I have some problems with strange escaped unicode Strings. My script consumes a webservice via the request library and response.text contains the following unicode string:
u'\\u003c? abc ?\\u003eDas Modell des Adaptiven Zyklus wurde aus vergleichenden Untersuchungen zur Dynamik von \xd6kosystemen abgeleitet.\\u003c? /abc ?\\u003e'
**Updated** Martijn solution works with the upper one, but breaks with this one because of len="12"
u'\\u003c?abc len="12"?\\u003eResilienz sollte als st\xe4ndiger Anpassungsprozess zwischen Systemen und der Umwelt begriffen werden.\\u003c? /abc ?\\u003e'
The response from the server looks something like this:
\u003c? abc ?\u003eDas Modell des Adaptiven Zyklus wurde aus vergleichenden Untersuchungen zur Dynamik von Ökosystemen abgeleitet.\u003c?dpf /sent ?\u003e
The problem are the double escaped unicode sequences like \u003c, \u003c normally represents a < char. \xd6 is correct and represents a german Ö. This double escaping totally messes up my unicode string :-)

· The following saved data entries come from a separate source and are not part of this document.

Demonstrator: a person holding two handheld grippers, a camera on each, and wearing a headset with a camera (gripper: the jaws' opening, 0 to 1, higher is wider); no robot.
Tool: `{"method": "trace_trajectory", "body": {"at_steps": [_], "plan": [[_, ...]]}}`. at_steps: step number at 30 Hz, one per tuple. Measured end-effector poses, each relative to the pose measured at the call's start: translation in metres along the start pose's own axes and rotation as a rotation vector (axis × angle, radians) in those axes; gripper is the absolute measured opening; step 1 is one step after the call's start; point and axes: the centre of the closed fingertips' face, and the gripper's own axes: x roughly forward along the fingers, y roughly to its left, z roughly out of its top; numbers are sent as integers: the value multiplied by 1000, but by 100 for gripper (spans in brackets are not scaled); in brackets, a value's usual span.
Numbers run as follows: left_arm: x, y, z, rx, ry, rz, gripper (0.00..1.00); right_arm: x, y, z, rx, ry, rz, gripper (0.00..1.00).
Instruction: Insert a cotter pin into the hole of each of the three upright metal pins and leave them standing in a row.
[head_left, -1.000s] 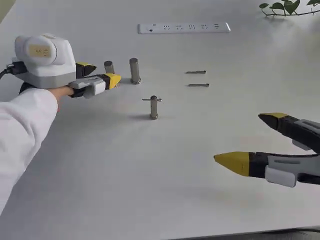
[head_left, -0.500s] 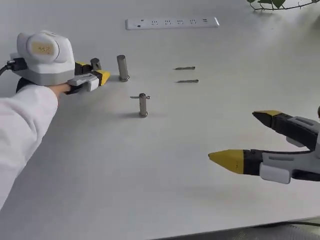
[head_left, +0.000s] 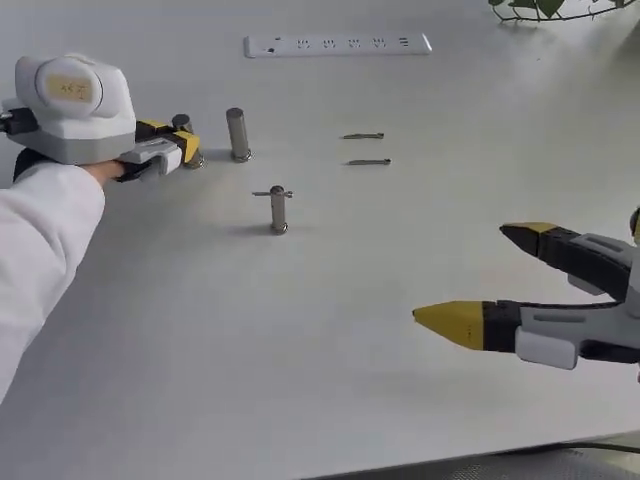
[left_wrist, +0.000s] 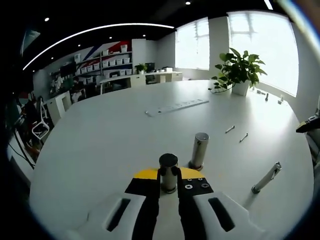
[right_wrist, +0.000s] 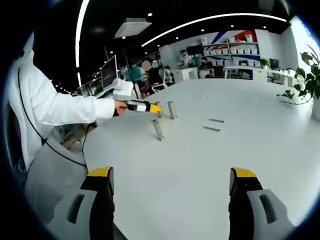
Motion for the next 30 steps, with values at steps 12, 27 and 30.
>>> {"method": "trace_trajectory", "body": {"at_steps": [12, 27, 30], "plan": [[-23, -13, 8, 70, -3, -41, 10, 3, 5, 5, -19, -1, 15, 94], [-91, -72, 33, 117, -53, -179, 9, 4, 15, 11, -45, -11, 54, 93], [-102, -89, 34, 151, -59, -205, 9, 4, 17, 12, -49, -14, 59, 93]]}}
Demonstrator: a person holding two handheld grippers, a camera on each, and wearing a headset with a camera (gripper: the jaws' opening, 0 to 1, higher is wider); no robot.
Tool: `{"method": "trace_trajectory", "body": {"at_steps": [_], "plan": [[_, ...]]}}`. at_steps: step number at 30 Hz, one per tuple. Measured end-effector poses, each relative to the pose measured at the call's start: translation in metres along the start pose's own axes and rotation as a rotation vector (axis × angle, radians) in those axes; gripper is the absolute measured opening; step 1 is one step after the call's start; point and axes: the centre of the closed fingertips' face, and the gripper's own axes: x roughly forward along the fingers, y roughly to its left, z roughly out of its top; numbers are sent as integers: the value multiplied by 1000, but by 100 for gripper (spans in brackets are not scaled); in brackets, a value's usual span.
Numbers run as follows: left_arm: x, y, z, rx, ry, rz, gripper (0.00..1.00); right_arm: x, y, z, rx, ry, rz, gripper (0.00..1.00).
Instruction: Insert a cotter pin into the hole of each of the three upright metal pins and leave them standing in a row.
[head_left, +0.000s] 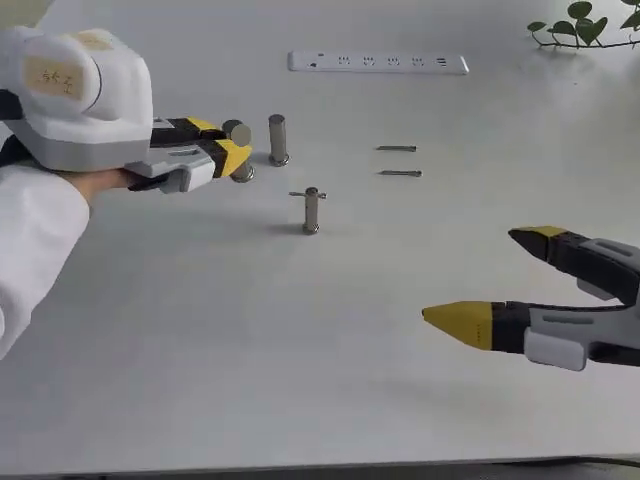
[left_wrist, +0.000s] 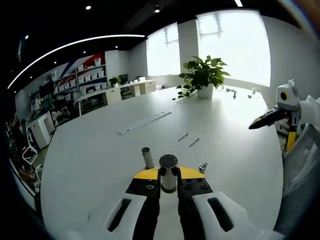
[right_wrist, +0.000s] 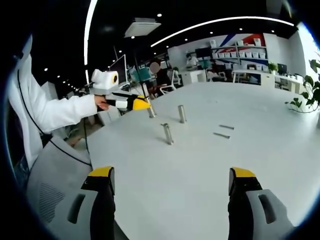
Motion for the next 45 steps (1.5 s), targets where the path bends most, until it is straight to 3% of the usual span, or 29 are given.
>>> {"method": "trace_trajectory", "body": {"at_steps": [7, 10, 18, 24, 31, 36, 45], "plan": [[-4, -35, -1, 0, -2, -56, 10, -2, 0, 5, 0, -19, 9, 93], [0, -47, -8, -10, 7, -53, 10, -4, -2, 5, 9, -25, 5, 94], [13, -76, -21, -26, 30, -105, 10, -6, -1, 1, 20, -18, 8, 95], [22, -85, -30, -60, 35, -98, 10, -7, 0, -3, 33, -3, 5, 93], [31, -96, -41, -43, 57, -129, 10, -6, 1, -5, 31, 1, 8, 93], [34, -102, -45, -21, 49, -153, 10, -6, 1, -6, 32, 6, 10, 93], [35, -107, -52, -26, 56, -158, 10, -5, 3, -6, 31, 5, 14, 93]]}}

I have found a similar problem at this post: Stack Overflow - Conversion of strings like \uXXXX in python
The solution, using string.decode('unicode-escape'), only seems to work if all unicode sequences would be escaped but not with mixed single and double escapes. Just replacing the double escapes with single ones gives me a corrupt unicode string.
The easiest and best solution would be to adjust the response encoding on the server side, but i have no access ...
Thank's for your help!!!